How would you milk with a breast pump? Look for a YouTube video?


----------



## chiwapacreek (Jun 24, 2015)

I did see a video of someone using a breast pump but it looked really awkward lol


----------



## CrazyDogLady (Aug 9, 2014)

I use the Dansha Farms milker, sounds similar. It has a little vacuum pump.
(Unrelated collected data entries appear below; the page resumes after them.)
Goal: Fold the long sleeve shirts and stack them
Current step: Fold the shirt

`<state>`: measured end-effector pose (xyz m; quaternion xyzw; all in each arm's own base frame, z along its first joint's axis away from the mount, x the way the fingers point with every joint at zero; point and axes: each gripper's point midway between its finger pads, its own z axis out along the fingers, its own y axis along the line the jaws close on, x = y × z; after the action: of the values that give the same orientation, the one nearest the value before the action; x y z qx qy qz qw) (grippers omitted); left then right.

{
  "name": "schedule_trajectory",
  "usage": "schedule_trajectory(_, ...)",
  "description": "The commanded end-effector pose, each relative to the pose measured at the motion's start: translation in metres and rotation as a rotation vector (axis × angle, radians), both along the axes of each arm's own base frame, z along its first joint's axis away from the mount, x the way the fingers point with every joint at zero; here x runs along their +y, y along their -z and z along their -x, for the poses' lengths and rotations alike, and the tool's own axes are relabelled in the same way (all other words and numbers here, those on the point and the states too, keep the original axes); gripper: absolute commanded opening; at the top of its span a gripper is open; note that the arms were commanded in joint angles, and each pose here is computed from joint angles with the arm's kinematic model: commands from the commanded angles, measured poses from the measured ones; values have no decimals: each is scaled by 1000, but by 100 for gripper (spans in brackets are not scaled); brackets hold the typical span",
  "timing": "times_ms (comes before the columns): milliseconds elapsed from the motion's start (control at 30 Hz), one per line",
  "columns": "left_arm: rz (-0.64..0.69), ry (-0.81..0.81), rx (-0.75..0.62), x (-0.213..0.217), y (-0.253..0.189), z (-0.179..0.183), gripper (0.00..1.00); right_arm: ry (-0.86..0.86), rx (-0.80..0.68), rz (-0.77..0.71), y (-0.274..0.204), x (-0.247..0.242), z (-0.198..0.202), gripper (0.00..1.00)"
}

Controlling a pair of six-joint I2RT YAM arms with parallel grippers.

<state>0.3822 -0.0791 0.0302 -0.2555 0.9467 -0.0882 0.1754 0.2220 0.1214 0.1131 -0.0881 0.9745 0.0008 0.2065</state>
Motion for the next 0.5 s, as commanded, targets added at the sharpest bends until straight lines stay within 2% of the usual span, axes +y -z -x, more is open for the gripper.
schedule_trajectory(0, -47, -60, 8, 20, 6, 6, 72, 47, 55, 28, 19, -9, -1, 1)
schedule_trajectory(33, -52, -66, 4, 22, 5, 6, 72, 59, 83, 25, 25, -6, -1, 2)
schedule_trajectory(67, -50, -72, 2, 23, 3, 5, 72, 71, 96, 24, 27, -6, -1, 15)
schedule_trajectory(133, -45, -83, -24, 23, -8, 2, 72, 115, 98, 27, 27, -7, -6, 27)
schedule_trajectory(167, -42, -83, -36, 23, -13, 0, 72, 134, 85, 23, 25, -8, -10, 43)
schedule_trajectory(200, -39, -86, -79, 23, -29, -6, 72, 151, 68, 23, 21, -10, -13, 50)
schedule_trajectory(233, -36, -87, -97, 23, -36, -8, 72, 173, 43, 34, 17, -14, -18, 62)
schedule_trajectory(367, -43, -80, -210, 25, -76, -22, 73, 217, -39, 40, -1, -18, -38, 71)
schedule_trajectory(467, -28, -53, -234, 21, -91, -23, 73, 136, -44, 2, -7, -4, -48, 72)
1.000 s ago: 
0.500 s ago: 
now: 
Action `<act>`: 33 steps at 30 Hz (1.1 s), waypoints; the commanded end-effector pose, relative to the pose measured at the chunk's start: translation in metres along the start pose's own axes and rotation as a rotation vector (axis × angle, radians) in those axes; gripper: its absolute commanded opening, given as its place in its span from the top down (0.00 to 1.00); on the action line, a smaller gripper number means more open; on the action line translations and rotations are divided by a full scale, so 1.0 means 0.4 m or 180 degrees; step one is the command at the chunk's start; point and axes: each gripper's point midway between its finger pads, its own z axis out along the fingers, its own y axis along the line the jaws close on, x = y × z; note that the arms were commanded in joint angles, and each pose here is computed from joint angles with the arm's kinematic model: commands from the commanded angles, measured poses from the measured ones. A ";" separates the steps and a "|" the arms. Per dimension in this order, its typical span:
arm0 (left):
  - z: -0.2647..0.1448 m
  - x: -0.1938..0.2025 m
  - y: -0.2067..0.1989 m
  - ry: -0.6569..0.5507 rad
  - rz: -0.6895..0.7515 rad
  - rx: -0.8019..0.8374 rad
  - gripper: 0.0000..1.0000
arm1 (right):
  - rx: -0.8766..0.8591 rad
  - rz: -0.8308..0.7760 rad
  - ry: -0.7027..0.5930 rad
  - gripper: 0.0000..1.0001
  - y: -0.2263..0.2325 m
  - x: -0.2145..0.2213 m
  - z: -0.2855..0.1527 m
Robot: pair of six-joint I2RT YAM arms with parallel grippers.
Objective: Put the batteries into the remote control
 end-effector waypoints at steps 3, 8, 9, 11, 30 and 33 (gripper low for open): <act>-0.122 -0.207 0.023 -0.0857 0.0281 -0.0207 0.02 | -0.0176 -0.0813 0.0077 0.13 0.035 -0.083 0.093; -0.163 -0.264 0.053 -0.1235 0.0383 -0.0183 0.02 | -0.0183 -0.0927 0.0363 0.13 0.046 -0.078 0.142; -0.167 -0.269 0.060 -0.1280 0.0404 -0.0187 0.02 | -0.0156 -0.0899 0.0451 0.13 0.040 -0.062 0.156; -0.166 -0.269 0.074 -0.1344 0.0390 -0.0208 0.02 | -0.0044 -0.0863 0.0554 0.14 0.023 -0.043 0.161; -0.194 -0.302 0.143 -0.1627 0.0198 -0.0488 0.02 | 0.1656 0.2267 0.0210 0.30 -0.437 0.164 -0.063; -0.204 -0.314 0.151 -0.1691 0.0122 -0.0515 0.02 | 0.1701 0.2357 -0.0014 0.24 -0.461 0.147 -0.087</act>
It works great, and my goat definitely prefers it to me hand milking her.


----------



## Aprilszoo (Mar 31, 2014)

To use the breast pump, you have to modify the collection "funnels" using tubing, hooked up to drain into either quart or half gallon mason-style jars.... There's a couple webpages if you google it.... If I remember right, one of them sells the parts to make the modifications....

It wouldn't work for a full size goat but it's the right size for a mini-breed.... Seems to work well....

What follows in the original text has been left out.